Exercise prompt | Faithfully repeat each entry below, minus the pictures.

Stored dataset items |

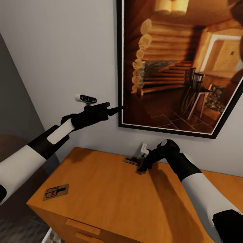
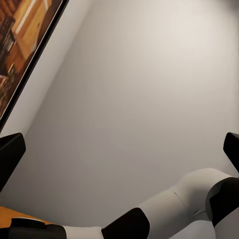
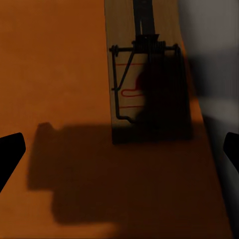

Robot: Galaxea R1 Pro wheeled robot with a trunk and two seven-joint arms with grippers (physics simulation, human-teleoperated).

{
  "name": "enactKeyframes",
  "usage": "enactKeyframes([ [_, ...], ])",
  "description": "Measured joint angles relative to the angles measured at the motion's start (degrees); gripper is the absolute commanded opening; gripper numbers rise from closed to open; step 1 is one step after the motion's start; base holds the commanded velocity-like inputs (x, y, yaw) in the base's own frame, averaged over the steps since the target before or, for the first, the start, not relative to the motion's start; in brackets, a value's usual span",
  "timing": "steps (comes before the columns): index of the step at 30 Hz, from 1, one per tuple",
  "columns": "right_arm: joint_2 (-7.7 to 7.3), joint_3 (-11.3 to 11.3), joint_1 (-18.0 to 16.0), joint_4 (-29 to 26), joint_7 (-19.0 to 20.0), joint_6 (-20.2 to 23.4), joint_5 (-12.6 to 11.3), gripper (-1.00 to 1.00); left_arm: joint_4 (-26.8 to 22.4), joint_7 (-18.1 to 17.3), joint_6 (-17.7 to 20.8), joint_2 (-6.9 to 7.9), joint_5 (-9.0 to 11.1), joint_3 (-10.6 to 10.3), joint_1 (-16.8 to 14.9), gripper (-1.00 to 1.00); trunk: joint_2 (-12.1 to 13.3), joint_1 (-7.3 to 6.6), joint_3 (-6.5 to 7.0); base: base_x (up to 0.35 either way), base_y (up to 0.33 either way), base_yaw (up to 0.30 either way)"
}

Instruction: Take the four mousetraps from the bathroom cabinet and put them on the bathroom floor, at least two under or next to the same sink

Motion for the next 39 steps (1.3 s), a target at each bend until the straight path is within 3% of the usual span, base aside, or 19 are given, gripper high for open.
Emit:
enactKeyframes([
  [39, 0.38, -0.1, 0.0, 0.1, -0.1, -0.5, -0.2, 1.00, -0.1, 0.0, 0.0, -0.09, 0.0, 0.0, 0.0, 1.00, 0.0, 0.00, 0.00, 0.000, 0.000, 0.000],
])
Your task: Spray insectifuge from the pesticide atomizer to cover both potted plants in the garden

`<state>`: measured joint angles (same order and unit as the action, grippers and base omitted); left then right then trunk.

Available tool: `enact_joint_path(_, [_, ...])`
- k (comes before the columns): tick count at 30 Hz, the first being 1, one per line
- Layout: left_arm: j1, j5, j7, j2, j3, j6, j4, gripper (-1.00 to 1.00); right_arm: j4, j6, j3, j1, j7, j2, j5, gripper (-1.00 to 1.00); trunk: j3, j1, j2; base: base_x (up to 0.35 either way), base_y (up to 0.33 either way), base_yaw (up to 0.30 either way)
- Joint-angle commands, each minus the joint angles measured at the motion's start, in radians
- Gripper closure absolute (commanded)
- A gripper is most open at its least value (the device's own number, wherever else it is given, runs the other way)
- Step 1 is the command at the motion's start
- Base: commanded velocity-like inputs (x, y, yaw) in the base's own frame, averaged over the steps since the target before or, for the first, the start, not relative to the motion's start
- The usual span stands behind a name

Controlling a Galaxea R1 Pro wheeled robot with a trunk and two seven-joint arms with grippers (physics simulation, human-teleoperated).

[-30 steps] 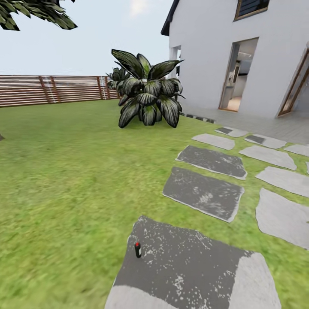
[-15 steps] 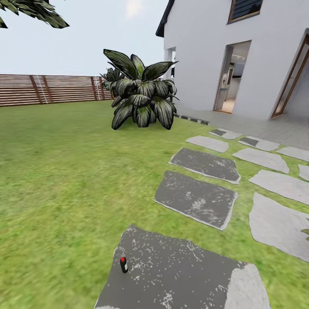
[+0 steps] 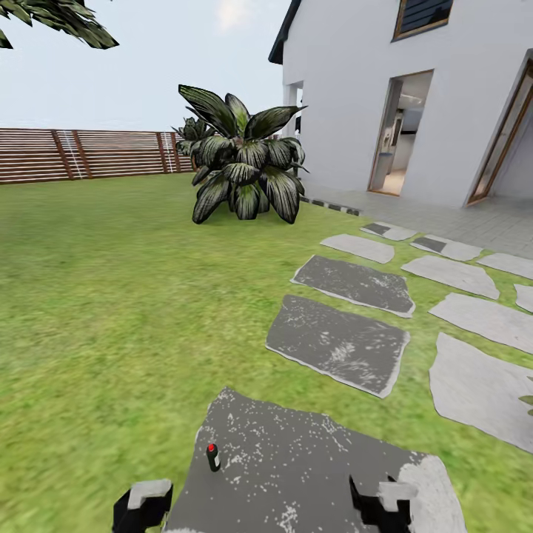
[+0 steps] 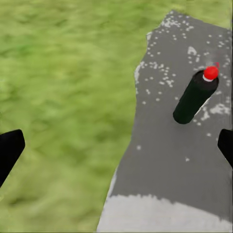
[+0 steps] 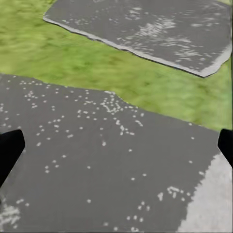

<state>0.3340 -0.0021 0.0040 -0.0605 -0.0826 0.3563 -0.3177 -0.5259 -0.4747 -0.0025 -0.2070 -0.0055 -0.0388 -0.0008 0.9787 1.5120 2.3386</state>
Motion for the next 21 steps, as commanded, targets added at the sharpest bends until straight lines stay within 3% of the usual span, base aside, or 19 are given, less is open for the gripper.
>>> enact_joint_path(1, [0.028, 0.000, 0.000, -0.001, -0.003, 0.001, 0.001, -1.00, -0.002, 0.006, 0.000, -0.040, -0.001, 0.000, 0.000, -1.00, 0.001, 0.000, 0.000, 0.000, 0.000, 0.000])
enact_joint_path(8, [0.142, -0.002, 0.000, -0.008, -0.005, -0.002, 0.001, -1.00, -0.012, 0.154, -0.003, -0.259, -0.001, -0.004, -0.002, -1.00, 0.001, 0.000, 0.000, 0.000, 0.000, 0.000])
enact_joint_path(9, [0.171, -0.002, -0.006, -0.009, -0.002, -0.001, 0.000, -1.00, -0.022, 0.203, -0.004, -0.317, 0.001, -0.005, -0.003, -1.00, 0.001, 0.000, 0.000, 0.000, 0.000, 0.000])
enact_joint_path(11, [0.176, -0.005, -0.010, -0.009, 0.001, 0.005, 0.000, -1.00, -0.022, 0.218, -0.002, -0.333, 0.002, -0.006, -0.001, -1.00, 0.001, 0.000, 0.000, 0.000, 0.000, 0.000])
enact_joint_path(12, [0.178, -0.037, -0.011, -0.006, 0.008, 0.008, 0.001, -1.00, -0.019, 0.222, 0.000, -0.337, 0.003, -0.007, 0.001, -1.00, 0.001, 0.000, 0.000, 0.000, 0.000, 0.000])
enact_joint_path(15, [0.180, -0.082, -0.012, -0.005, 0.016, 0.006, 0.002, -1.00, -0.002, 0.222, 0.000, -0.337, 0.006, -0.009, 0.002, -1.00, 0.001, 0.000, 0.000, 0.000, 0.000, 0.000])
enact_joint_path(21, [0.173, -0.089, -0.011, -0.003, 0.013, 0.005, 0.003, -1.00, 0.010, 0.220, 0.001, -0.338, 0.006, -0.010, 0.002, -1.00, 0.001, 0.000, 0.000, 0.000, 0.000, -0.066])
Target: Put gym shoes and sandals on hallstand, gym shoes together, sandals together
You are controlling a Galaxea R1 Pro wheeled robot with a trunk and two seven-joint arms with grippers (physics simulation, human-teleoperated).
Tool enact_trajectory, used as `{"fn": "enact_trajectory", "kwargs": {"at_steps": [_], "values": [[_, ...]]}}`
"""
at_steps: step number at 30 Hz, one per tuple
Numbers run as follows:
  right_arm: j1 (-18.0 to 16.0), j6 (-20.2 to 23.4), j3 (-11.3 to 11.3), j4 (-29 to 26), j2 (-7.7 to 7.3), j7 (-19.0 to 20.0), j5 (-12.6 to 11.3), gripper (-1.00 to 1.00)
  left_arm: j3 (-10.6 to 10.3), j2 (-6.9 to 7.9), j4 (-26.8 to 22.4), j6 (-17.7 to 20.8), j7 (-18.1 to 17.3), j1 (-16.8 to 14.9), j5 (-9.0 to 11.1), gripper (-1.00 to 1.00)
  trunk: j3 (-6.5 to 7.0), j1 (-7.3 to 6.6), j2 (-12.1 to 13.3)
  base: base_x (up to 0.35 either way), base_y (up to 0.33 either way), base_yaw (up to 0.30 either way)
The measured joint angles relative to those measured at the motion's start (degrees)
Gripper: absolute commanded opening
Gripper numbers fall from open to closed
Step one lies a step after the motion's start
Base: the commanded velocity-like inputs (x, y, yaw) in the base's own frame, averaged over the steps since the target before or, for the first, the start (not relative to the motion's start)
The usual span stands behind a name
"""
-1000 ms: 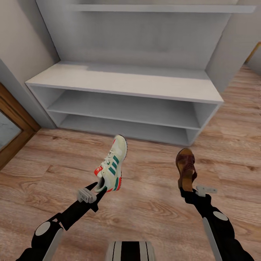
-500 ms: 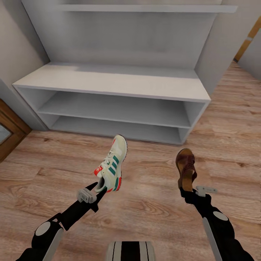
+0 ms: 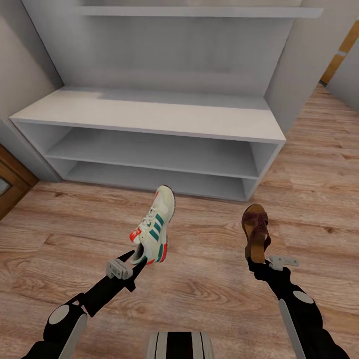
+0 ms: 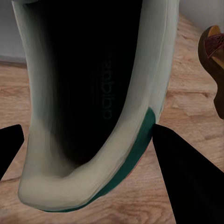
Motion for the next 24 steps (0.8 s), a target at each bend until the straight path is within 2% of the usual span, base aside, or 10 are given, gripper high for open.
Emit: {"fn": "enact_trajectory", "kwargs": {"at_steps": [24], "values": [[-0.01, 0.00, 0.22, 0.02, 0.01, 0.12, -0.20, -1.00, 0.01, -0.06, 0.00, 0.02, 0.36, 0.05, -0.29, -1.00, 0.00, 0.00, 0.00, 0.000, 0.000, 0.000]]}}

Response |
Robot: Galaxea R1 Pro wheeled robot with a trunk and two seven-joint arms with grippers (physics simulation, human-teleoperated).

{
  "name": "enactKeyframes",
  "usage": "enactKeyframes([ [_, ...], ])",
  "description": "Measured joint angles relative to the angles measured at the motion's start (degrees); gripper is the absolute commanded opening; gripper numbers rise from closed to open; step 1 is one step after the motion's start; base holds the commanded velocity-like inputs (x, y, yaw) in the base's own frame, averaged over the steps since the target before or, for the first, the start, not relative to the motion's start; in brackets, a value's usual span",
  "timing": "steps (comes before the columns): index of the step at 30 Hz, from 1, one per tuple",
  "columns": "right_arm: joint_2 (-7.7 to 7.3), joint_3 (-11.3 to 11.3), joint_1 (-18.0 to 16.0), joint_4 (-29 to 26), joint_7 (-19.0 to 20.0), joint_6 (-20.2 to 23.4), joint_5 (-12.6 to 11.3), gripper (-1.00 to 1.00); left_arm: joint_4 (-26.8 to 22.4), joint_7 (-18.1 to 17.3), joint_6 (-17.7 to 20.8), joint_2 (-6.9 to 7.9), joint_5 (-9.0 to 11.1), joint_3 (-10.6 to 10.3), joint_1 (-16.8 to 14.9), gripper (-1.00 to 1.00); trunk: joint_2 (-12.1 to 13.3), joint_1 (-7.3 to 6.6), joint_3 (-6.5 to 7.0); base: base_x (up to 0.35 either way), base_y (up to 0.33 either way), base_yaw (up to 0.30 either way)"
}

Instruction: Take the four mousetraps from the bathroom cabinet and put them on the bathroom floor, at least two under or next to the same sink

Motion for the next 39 steps (1.3 s), a target at each bend until the straight path is within 3% of the usual span, base aside, or 19 are given, gripper high for open.
Emit:
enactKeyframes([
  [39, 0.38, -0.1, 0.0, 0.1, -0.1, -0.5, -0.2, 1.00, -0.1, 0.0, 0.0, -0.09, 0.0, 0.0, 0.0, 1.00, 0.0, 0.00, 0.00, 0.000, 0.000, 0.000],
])
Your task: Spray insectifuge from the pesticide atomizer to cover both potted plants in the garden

`<state>`: measured joint angles (same order and unit as the action, grippers and base omitted); left then right then trunk.

Available tool: `enact_joint_path(_, [_, ...])`
- k (comes before the columns): tick count at 30 Hz, the first being 1, one per line
- Layout: left_arm: j1, j5, j7, j2, j3, j6, j4, gripper (-1.00 to 1.00); right_arm: j4, j6, j3, j1, j7, j2, j5, gripper (-1.00 to 1.00); trunk: j3, j1, j2; base: base_x (up to 0.35 either way), base_y (up to 0.33 either way), base_yaw (up to 0.30 either way)
- Joint-angle commands, each minus the joint angles measured at the motion's start, in radians
- Gripper closure absolute (commanded)
- A gripper is most open at its least value (the device's own number, wherever else it is given, runs the other way)
- Step 1 is the command at the motion's start
- Base: commanded velocity-like inputs (x, y, yaw) in the base's own frame, averaged over the steps since the target before or, for the first, the start, not relative to the motion's start
- The usual span stands behind a name

Controlling a Galaxea R1 Pro wheeled robot with a trunk and two seven-joint arms with grippers (physics simulation, human-teleoperated).

[-30 steps] 
[-15 steps] 
[+0 steps] 
[+0 steps] 
[+0 steps] 

<state>0.3340 -0.0021 0.0040 -0.0605 -0.0826 0.3563 -0.3177 -0.5259 -0.4747 -0.0025 -0.2070 -0.0055 -0.0388 -0.0008 0.9787 1.5120 2.3386</state>
Motion for the next 21 steps, as commanded, targets added at the sharpest bends until straight lines stay within 3% of the usual span, base aside, or 19 are given, less is open for the gripper.
>>> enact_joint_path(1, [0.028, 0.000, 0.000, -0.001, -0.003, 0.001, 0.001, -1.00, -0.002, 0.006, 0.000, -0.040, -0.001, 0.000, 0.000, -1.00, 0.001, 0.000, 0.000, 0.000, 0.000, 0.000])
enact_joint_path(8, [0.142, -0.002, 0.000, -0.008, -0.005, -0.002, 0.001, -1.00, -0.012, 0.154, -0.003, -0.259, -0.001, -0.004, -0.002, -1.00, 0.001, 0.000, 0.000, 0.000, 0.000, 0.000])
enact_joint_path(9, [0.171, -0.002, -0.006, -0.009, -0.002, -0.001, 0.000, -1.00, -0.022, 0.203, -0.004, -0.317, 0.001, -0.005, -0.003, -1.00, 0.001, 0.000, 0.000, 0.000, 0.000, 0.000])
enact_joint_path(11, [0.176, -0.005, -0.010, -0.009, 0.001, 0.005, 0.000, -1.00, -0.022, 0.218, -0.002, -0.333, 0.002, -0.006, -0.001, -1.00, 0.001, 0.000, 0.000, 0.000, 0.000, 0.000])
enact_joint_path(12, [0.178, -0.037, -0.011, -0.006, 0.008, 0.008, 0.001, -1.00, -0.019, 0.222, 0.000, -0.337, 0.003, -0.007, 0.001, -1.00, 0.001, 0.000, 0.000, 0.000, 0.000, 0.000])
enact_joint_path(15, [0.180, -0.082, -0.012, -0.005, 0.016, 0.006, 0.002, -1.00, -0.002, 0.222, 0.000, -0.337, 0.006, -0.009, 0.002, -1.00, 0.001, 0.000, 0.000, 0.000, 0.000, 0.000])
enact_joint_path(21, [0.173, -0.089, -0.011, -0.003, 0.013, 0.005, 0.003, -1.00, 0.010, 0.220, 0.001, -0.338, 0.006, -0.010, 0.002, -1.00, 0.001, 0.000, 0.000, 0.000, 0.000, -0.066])
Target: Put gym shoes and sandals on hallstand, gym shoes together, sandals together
You are controlling a Galaxea R1 Pro wheeled robot with a trunk and two seven-joint arms with grippers (physics simulation, human-teleoperated).
Tool enact_trajectory, used as `{"fn": "enact_trajectory", "kwargs": {"at_steps": [_], "values": [[_, ...]]}}`
"""
at_steps: step number at 30 Hz, one per tuple
Numbers run as follows:
  right_arm: j1 (-18.0 to 16.0), j6 (-20.2 to 23.4), j3 (-11.3 to 11.3), j4 (-29 to 26), j2 (-7.7 to 7.3), j7 (-19.0 to 20.0), j5 (-12.6 to 11.3), gripper (-1.00 to 1.00)
  left_arm: j3 (-10.6 to 10.3), j2 (-6.9 to 7.9), j4 (-26.8 to 22.4), j6 (-17.7 to 20.8), j7 (-18.1 to 17.3), j1 (-16.8 to 14.9), j5 (-9.0 to 11.1), gripper (-1.00 to 1.00)
  trunk: j3 (-6.5 to 7.0), j1 (-7.3 to 6.6), j2 (-12.1 to 13.3)
  base: base_x (up to 0.35 either way), base_y (up to 0.33 either way), base_yaw (up to 0.30 either way)
The measured joint angles relative to those measured at the motion's start (degrees)
Gripper: absolute commanded opening
Gripper numbers fall from open to closed
Step one lies a step after the motion's start
Base: the commanded velocity-like inputs (x, y, yaw) in the base's own frame, averaged over the steps since the target before or, for the first, the start (not relative to the motion's start)
The usual span stands behind a name
"""
-1000 ms: 
-500 ms: 
+0 ms: 
+0 ms: 
Motion for the next 24 steps (0.8 s), a target at each bend until the straight path is within 2% of the usual span, base aside, or 10 are given, gripper high for open.
Emit: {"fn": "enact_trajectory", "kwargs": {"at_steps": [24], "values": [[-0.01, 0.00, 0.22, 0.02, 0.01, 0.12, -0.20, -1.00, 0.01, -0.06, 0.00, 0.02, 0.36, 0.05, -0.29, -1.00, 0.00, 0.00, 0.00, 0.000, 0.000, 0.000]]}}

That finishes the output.